Renegotiating memory and identity in the postwar Mezzogiorno: destruction, restoration, and reinvention of medieval architecture in Southern Italy
Francesco Gangemi is the scientific assistant at the Bibliotheca Hertziana, Max-Planck-Institut für Kunstgeschichte of Rome. A longtime collaborator of the Sapienza University of Rome, where he received his Ph.D. in the field of History of Medieval Art, he has also collaborated with museums and Soprintendenze, and with the State Archive of Rome, where he received the “Diploma in Archivistica, Paleografia e Diplomatica.” Between 2014 and 2016 he was awarded with a Post-Doc Fellowship of the Fritz Thyssen Foundation, and in 2015 he was visiting scholar at Duke University (NC).

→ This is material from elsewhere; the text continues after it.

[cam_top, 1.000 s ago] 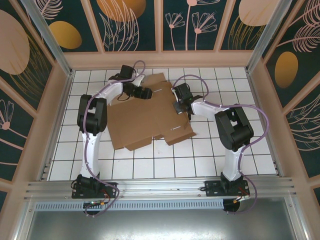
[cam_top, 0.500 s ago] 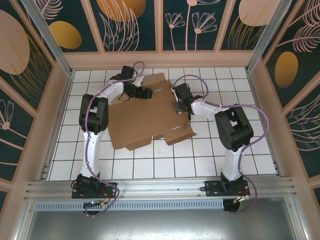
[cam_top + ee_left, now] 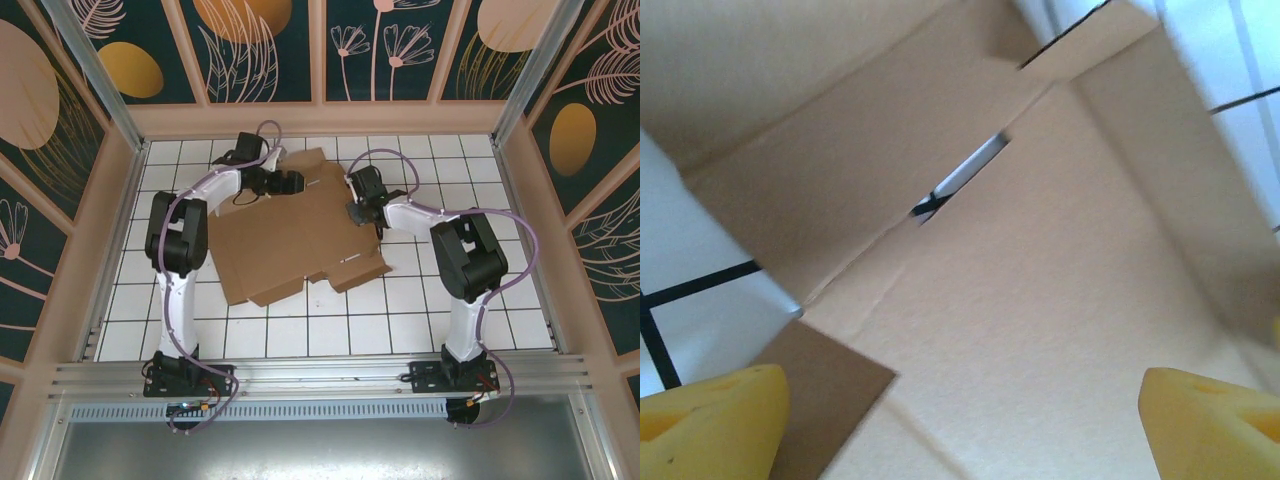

After publishing a book and some essays about Romanesque architecture and sculpture in central Italy, he worked on the Adriatic area during the Norman-Staufer age. He was co-editor of the books “Il potere dell’arte nel Medioevo” (2015), and “Federico II e la riedizione dell’Iconavetere a Foggia” (2014), and organized the international conferences “Il Piceno prima di Fiastra” (2010), “L’apogeo di Ravello nel Mediterraneo” (2015), and “Imperialis Ecclesia” (2016). He is currently researching the relationship between the Emperor Frederick II Hohenstaufen and sacred architecture, and working on a second book on the changes of the built environment in Adriatic Italy during the Staufer age. At the Italian Academy, he will focus on the reinvention of medieval architecture in the postwar reconstruction of Southern Italy.